Ulthalesh, Ölüyel Hasatçısı, Bölüm Dört

Binlerce yıl önce Sargeras, Ulthalesh’i Sataiel’e verdi ve ona Azeroth’un isyankâr sakinlerinin ruhlarını biçme emrini verdi; özellikle de sonraları Ölüyel Geçidi olarak anılacak yerden başlayarak. Kimse bu toprakların Sataiel’in gelişinden önceki adını bilmez. Çoğu bunu hiç düşünmemeyi tercih eder. Burası sistemli bir biçimde katledilerek ruhları Ulthalesh tarafından emilip onun daha da fazlasını öldürme gücünü körükleyen sayısız trolün mezar yeriydi. Tırpan hiç durmadan beslendi -ta ki orada yaşayan herkes ölene kadar.

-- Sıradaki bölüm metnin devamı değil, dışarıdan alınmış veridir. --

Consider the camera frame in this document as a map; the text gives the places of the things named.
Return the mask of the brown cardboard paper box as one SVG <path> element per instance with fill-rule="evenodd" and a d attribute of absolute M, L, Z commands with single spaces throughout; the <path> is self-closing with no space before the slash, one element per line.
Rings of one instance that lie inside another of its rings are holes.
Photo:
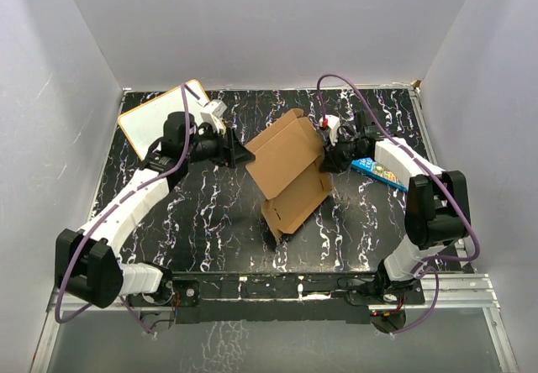
<path fill-rule="evenodd" d="M 294 234 L 329 196 L 330 177 L 319 170 L 323 142 L 310 119 L 293 108 L 247 143 L 256 157 L 246 169 L 260 188 L 261 214 L 277 242 Z"/>

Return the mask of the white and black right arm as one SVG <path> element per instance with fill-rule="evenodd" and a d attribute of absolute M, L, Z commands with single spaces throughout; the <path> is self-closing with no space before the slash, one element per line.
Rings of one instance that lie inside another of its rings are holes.
<path fill-rule="evenodd" d="M 415 152 L 403 138 L 368 123 L 364 112 L 350 126 L 333 115 L 319 119 L 327 133 L 321 171 L 341 173 L 355 160 L 370 158 L 386 166 L 406 188 L 404 237 L 377 267 L 372 281 L 346 283 L 364 297 L 396 302 L 409 292 L 427 263 L 468 235 L 467 181 L 460 171 L 445 171 Z"/>

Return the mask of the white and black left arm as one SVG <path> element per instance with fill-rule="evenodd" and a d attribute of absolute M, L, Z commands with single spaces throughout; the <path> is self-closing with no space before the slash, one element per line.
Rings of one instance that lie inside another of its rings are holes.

Ama Sataiel bunun sadece bir ilk adım olduğunu biliyordu; Ulthalesh’in yapabileceklerine dair ümit veren bir başlangıçtı. Sargeras, onu Azeroth halkının iradesini kırması için göndermişti. Onları sadece öldürmek yetmezdi; bedenler gömülür ve unutulurdu. Diyarın tam kalbine saldırmaya karar verdi. Böylece hiçbir yeni yaşam yeşermeyecekti. Ulthalesh sayesinde Ölüyel Geçidi’nin Lejyon’un gazabını simgeleyen bir anıt hâline geldiğini görecekti.


Ulthalesh, Ölüyel Hasatçısı, Bölüm Beş

Ulthalesh’in birçok efendisi olsa da tırpanın gerçek potansiyelini keşfeden ilk kişi Sataiel olmuştu.

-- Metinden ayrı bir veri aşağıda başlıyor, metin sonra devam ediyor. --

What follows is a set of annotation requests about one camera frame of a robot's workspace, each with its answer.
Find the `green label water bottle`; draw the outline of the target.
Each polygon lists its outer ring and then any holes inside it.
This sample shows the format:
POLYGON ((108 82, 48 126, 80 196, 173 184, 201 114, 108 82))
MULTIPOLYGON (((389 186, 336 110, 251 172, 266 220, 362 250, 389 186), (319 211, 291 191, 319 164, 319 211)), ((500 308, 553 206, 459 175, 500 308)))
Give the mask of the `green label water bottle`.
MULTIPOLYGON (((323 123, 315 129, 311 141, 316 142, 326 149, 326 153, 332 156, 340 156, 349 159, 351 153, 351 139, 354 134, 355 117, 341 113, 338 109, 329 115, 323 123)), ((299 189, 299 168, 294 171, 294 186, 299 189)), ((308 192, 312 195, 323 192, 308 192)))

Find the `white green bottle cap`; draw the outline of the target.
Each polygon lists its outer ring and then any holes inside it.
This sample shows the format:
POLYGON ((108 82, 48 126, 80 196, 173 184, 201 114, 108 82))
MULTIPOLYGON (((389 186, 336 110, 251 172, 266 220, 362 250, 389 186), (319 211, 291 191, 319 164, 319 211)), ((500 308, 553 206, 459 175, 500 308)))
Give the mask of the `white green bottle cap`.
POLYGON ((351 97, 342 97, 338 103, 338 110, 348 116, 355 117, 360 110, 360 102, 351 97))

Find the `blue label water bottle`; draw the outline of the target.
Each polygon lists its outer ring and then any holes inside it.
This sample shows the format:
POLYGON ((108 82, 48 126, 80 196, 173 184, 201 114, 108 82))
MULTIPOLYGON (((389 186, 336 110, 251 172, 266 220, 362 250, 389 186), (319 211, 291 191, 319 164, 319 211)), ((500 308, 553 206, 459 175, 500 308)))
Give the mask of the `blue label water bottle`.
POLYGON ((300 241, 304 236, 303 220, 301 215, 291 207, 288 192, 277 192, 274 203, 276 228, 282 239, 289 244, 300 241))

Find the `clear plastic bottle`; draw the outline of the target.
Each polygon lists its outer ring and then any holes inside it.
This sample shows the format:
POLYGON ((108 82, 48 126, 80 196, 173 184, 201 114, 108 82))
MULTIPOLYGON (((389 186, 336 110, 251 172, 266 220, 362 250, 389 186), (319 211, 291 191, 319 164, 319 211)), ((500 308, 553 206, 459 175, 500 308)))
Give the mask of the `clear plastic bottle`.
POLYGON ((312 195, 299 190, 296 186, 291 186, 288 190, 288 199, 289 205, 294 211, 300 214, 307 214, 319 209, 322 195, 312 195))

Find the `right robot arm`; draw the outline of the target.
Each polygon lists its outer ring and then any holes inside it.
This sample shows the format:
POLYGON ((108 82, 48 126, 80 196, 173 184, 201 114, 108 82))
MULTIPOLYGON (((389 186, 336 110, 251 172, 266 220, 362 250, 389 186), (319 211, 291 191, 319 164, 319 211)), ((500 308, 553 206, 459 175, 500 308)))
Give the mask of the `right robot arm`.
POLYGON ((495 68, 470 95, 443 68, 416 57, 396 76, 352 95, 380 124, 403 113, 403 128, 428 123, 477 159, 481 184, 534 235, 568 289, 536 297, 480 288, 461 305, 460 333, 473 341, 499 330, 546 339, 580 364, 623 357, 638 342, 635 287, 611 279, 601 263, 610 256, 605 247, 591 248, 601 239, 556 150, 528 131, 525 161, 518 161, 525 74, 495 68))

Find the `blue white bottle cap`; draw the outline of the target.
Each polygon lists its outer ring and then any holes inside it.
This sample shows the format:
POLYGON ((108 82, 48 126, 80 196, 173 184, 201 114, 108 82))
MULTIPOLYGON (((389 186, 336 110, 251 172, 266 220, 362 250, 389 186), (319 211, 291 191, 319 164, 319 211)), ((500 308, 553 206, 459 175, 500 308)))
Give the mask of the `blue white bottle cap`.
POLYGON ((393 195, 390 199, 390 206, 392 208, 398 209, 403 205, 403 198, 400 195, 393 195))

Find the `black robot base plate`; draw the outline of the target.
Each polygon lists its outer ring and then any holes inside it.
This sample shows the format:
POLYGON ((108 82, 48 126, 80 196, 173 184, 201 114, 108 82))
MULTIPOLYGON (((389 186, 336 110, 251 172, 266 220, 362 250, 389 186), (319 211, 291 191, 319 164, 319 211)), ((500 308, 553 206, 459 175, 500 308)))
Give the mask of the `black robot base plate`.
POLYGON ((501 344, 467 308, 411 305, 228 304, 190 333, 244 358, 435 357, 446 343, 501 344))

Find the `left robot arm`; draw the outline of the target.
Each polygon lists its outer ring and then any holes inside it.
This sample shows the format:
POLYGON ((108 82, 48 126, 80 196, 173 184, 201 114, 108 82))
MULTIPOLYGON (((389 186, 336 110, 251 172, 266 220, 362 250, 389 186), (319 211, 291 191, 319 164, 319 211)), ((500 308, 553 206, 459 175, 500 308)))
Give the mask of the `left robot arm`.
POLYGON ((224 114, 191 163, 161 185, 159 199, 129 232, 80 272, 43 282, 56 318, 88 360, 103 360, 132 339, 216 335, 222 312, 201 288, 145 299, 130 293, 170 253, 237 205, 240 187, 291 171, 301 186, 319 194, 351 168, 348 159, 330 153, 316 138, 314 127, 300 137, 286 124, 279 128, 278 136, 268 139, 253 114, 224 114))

Ölüyel Geçidi’nde yaşayan her canlının ruhunu emdikten sonra silahı arazinin kendisine doğrulttu ve içindeki bütün yaşamı kuruttu. Ağaçlar pörsümüş kabuklara indirgendi. Bataklıklar kurumuş viranelere dönüştü. Gökyüzü kasvetli bir griye büründü ve güneş o gri kefenin arkasında kaldı. Sataiel, tırpanın yeni tutsaklarının evlerinin imha edilmesine istemsizce yardım ederkenki çaresizliklerinin tadını çıkardı. Mutlak bir yıkım oldu. Azeroth’un uyumakta olan dünya-özü bile korkuyla sindi.

Sataiel başardığı işten etkilenmişti. Ulthalesh de öyle.

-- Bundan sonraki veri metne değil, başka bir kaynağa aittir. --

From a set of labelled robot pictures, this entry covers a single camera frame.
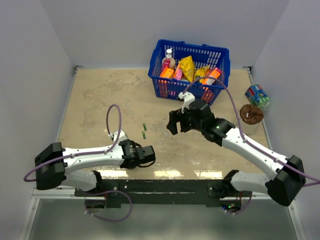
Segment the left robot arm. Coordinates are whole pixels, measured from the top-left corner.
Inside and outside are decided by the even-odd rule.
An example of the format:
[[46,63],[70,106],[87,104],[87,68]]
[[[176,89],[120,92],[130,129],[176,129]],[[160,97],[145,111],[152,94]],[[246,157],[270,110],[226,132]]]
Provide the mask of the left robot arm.
[[55,162],[43,165],[35,171],[36,189],[51,190],[59,186],[81,189],[92,196],[99,196],[104,190],[102,177],[97,172],[83,169],[111,166],[122,169],[147,168],[156,161],[151,145],[141,146],[128,139],[123,130],[114,133],[115,145],[93,148],[63,148],[54,142],[35,157],[35,166],[40,166],[55,158]]

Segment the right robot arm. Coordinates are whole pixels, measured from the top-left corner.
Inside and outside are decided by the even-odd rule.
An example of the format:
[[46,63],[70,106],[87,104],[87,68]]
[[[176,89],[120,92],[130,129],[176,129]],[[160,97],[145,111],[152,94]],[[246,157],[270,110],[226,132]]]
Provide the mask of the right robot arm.
[[266,194],[276,203],[288,207],[306,183],[303,161],[293,155],[286,157],[264,147],[224,118],[217,118],[208,104],[196,99],[187,108],[169,112],[167,129],[176,135],[179,131],[199,131],[206,140],[229,149],[258,167],[262,173],[230,171],[222,183],[214,187],[221,198],[248,191]]

Ulthalesh, Ölüyel Hasatçısı, Bölüm Altı

Sataiel’in Ölüyel Geçidi kalıntılarında bulunan günlüğünden bir alıntı:

“Ulu Ulthalesh ile yarattığım yıkımı inceledim. Muhteşemdi. Arazi bir anıt mezar gibiydi. Her yerde küf, çürüme ve yıkım vardı -bir bölge hariç. Ritüelimizdeki patlayıcı güç, zemine devasa bir krater kazıdı ve doğal olmayan enerjilerle bulandırarak büyülü bir bağlantı noktası oluşturdu. Sezgilerim bana tırpandan bile daha kuvvetli bir güç kaynağı yarattığımı söylüyordu.

“Sargeras’a haber vermeliydim. Ancak bir şey beni durdurmuştu; aklımdan çıkmayan bir şey.

“Sargeras’ın bu güç üzerinde ne hakkı vardı ki? Benden başka kim tırpanı gerçek potansiyeliyle kullanabilirdi? Hiç kimse. Ulthalesh bunu biliyor. Beni evladımızı teslim etmemem için kışkırtıyor.

“Emrimizde böyle bir kuvvet varken bir gün Sargeras’a bile meydan okuyabileceğimizi söylüyor.”


Ulthalesh, Ölüyel Hasatçısı, Bölüm Yedi

Bu habis silahı kullanmaya yeltenen herkes gibi Sataiel de hırslı, güçlü iradeli ve fevkalade kendinden emindi. Kendini Sargeras’a ispatlamak için Azeroth’a gelmişti ancak Ulthalesh ile ulaşabileceği gücün büyüklüğünü görünce gözünün yeterince yükseklerde olup olmadığını merak etti. Binlerce kişiyi katletmişti, bir diyarı mezara çevirmişti ve tarif edilemez güçte büyülü bir bağlantı noktasını yararak açmıştı. Kaderi parlaktı ve başarmak için kimsenin buyruklarına ihtiyacı yoktu.

Ulthalesh Sataiel’e tırpandan fısıldadı, zihnine yayıldı. Sataiel büyülü bağlantı noktasını kendine saklamaya karar vermişti ve onu dış dünyadan gizlemek için kuvvetli koruma büyüleri yarattı. Ardından Lejyon ile bütün iletişimini kesti -ta ki o ve Ulthalesh, Karanlık Titan’a meydan okuyacak kuvvete kavuşana dek.


Ulthalesh, Ölüyel Hasatçısı, Bölüm Sekiz

Yüzyıllar boyunca nekrolit Sataiel, Ulthalesh’i korudu ve beraber yarattıkları büyülü bağlantı noktasını istifledi. Sargeras onun bu ihanetini keşfettiğinde öfkeden kudurdu. Güç kaynağı onun olmalıydı fakat Sataiel bunu ondan gizlemişti. Tek sorun bu da değildi üstelik; casusları Ulthalesh’in ruhu ile komplolar kurarak Sargeras’ı öldürmek gibi büyük hayallere kapıldığını iletmişlerdi. Böylesine bir küstahlık cezasız kalamazdı. Kendini bilmez eredar saf dışı bırakılmalıydı.

Sargeras aradığı şampiyonu Tirisfal Muhafızı Scavell’de bulmuştu. Muhafıza Ölüyel Geçidi’nde gizlenmiş tehlikeli bir varlığın, Yakan Lejyon’un dönüşünü bekleyen bir iblisin görülerini yolladı. Scavell bu meydan okumayı cesurca yanıtladı; Sataiel’in peşine düştü ve destansı bir savaşın ardından onu kendi silahı ile öldürmeyi başardı. Eredarın ruhu çığlıklar atarak tırpanın içine çekildi.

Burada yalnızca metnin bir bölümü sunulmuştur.